▶ [Records for this exercise]
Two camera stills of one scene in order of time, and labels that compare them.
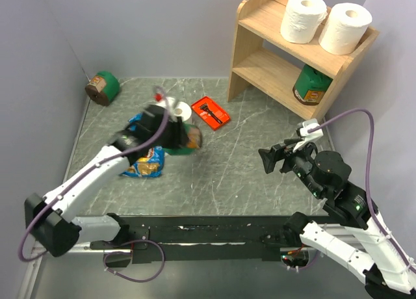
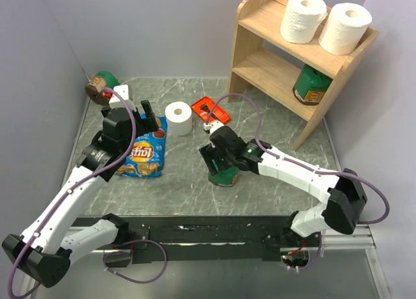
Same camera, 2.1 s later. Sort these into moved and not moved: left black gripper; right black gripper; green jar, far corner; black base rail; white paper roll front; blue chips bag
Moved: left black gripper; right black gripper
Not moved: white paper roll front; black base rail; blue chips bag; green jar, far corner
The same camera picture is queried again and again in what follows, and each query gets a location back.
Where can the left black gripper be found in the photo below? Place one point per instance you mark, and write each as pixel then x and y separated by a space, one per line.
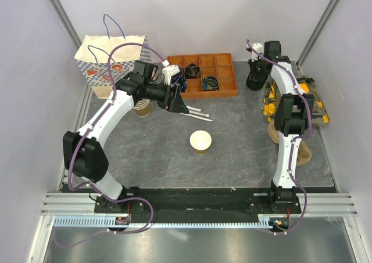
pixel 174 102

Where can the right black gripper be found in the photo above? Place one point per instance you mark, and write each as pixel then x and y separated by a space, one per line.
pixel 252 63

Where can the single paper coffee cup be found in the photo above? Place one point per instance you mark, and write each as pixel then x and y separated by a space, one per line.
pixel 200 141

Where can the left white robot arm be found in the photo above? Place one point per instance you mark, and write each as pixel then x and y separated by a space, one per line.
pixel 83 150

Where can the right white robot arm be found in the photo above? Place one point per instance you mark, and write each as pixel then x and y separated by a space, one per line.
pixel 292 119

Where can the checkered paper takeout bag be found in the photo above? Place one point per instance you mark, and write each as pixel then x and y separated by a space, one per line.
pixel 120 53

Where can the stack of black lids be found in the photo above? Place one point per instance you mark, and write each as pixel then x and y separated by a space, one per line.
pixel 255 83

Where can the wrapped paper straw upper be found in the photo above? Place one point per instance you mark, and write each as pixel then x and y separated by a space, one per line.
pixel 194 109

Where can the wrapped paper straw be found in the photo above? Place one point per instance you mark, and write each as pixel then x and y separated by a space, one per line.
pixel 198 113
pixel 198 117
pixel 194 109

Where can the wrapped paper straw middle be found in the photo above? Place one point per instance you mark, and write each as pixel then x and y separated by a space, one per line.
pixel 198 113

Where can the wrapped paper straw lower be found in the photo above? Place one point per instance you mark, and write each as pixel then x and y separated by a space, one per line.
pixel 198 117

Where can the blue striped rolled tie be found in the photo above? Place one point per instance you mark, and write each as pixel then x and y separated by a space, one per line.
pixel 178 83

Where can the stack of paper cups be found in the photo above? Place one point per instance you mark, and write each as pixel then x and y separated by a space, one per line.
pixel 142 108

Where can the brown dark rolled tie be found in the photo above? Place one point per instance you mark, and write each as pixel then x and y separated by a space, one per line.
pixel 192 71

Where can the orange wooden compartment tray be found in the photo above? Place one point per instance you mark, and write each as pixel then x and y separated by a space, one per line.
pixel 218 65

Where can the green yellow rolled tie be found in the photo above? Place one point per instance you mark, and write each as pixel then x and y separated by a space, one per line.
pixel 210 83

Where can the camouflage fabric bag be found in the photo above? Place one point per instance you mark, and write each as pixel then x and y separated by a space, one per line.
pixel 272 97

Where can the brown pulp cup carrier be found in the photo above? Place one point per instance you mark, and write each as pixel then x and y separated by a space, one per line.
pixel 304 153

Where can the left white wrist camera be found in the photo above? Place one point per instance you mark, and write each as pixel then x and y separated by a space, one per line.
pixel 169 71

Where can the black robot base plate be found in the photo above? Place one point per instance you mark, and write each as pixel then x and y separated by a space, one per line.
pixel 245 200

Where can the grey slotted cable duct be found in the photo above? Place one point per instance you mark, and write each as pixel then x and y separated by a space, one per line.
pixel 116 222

* * *

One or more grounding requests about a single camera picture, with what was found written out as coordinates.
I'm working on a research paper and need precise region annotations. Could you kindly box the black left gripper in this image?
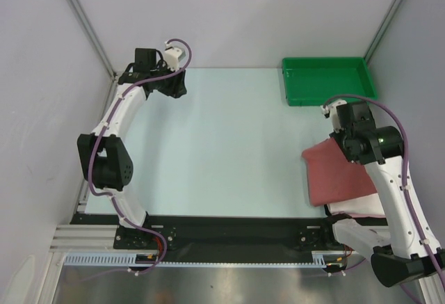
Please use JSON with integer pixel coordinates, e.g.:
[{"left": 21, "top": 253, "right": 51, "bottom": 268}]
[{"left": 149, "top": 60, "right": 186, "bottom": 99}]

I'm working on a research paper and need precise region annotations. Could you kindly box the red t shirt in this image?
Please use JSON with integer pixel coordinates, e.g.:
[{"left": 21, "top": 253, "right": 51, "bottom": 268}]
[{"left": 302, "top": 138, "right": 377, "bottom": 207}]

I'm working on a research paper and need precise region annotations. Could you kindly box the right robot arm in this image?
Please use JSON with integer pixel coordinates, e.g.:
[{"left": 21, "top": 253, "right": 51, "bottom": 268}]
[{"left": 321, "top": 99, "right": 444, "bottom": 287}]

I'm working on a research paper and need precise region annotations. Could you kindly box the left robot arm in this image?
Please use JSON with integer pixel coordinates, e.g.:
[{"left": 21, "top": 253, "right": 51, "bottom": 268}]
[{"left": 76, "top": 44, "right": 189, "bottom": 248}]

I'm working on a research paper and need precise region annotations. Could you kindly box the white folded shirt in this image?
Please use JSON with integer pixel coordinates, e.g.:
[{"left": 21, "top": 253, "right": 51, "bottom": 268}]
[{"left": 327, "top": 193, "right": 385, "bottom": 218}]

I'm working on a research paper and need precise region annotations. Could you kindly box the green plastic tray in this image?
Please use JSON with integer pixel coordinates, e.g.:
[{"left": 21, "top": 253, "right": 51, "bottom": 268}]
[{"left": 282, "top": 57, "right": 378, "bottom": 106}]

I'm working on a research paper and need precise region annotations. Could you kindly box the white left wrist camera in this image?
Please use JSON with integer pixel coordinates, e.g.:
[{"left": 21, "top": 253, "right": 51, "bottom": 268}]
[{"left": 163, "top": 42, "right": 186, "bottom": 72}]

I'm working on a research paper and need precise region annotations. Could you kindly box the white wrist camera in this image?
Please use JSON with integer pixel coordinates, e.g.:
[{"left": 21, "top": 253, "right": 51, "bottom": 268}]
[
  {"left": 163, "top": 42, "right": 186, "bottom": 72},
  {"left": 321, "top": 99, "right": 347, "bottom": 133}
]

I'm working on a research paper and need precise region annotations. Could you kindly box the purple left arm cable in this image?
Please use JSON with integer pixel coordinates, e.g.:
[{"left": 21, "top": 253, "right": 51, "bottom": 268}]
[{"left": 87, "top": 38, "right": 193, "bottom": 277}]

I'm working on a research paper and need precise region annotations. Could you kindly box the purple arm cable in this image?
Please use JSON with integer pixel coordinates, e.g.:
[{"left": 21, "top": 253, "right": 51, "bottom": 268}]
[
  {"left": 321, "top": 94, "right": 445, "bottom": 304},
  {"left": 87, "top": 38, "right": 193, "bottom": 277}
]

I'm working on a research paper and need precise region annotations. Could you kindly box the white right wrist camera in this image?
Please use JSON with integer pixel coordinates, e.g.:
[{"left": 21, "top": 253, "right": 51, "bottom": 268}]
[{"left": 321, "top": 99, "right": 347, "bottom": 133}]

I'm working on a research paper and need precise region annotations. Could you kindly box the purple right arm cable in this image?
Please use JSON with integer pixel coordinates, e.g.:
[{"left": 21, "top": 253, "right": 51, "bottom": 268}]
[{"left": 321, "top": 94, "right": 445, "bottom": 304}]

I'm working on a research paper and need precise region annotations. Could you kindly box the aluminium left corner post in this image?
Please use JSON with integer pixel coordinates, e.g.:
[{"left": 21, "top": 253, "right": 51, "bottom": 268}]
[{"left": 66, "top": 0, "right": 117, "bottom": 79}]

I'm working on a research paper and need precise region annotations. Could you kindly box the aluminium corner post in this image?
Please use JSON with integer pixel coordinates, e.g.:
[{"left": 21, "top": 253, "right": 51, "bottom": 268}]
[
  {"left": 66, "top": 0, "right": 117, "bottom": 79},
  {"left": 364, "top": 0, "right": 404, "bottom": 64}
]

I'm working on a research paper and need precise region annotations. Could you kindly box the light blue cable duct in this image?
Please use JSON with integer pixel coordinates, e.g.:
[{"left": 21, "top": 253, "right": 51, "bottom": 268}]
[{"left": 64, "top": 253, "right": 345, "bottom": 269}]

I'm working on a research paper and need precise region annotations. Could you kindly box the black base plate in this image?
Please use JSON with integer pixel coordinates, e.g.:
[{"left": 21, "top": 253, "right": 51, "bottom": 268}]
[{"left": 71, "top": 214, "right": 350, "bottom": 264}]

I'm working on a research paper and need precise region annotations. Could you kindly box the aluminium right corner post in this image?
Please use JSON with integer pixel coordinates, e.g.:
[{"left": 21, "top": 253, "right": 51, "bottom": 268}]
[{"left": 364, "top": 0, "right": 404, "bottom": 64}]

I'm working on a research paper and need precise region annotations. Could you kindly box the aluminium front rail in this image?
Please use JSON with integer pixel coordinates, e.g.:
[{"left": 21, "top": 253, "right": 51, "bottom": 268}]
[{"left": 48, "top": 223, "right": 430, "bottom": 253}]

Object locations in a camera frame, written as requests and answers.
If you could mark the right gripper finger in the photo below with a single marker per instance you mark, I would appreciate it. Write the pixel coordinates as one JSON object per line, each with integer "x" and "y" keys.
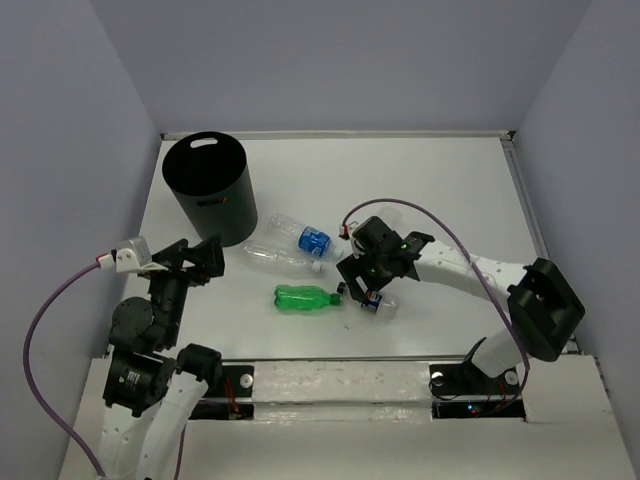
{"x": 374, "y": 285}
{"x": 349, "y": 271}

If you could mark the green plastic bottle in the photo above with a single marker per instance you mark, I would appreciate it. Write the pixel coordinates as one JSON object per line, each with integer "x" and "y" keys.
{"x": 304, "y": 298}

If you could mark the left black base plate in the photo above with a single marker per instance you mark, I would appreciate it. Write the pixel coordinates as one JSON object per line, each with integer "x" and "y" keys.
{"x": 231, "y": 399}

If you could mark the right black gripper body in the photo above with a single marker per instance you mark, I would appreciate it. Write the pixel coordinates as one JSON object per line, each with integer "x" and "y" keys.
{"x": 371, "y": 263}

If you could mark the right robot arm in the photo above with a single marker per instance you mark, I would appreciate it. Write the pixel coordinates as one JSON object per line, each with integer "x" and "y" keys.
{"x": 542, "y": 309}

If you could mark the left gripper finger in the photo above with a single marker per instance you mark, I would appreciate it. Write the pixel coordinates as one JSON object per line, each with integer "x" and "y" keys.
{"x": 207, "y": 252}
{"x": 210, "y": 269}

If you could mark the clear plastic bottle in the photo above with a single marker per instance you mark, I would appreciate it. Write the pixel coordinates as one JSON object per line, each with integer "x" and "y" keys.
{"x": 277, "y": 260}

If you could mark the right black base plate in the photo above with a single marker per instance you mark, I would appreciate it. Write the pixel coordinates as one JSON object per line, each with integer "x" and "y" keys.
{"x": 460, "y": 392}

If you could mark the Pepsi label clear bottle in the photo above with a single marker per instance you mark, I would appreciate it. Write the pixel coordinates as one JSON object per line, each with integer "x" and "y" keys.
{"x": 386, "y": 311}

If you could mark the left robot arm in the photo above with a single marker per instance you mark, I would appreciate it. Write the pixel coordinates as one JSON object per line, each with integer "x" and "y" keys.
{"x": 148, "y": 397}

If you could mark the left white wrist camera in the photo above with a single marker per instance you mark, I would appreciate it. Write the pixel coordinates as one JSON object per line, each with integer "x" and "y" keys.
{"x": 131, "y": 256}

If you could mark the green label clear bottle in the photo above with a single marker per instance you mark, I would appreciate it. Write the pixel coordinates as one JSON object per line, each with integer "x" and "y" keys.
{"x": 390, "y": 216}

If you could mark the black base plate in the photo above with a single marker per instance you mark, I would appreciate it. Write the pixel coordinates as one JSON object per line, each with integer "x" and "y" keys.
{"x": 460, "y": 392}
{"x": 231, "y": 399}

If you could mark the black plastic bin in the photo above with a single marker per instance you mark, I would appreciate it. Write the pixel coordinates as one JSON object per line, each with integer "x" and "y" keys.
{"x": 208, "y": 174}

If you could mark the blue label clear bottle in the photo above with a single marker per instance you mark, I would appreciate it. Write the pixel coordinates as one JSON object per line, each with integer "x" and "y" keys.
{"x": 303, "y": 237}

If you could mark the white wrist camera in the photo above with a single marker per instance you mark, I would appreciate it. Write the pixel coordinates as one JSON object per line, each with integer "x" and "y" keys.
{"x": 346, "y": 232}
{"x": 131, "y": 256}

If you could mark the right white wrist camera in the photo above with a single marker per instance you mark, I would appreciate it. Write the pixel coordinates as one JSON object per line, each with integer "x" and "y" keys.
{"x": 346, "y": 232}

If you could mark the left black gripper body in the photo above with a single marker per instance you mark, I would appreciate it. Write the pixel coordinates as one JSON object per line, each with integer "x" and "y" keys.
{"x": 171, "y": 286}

▶ [Your objective] Using the string "what" as the search term, count the lines of the data above that hold it and report that number alone.

▶ [Task output] 2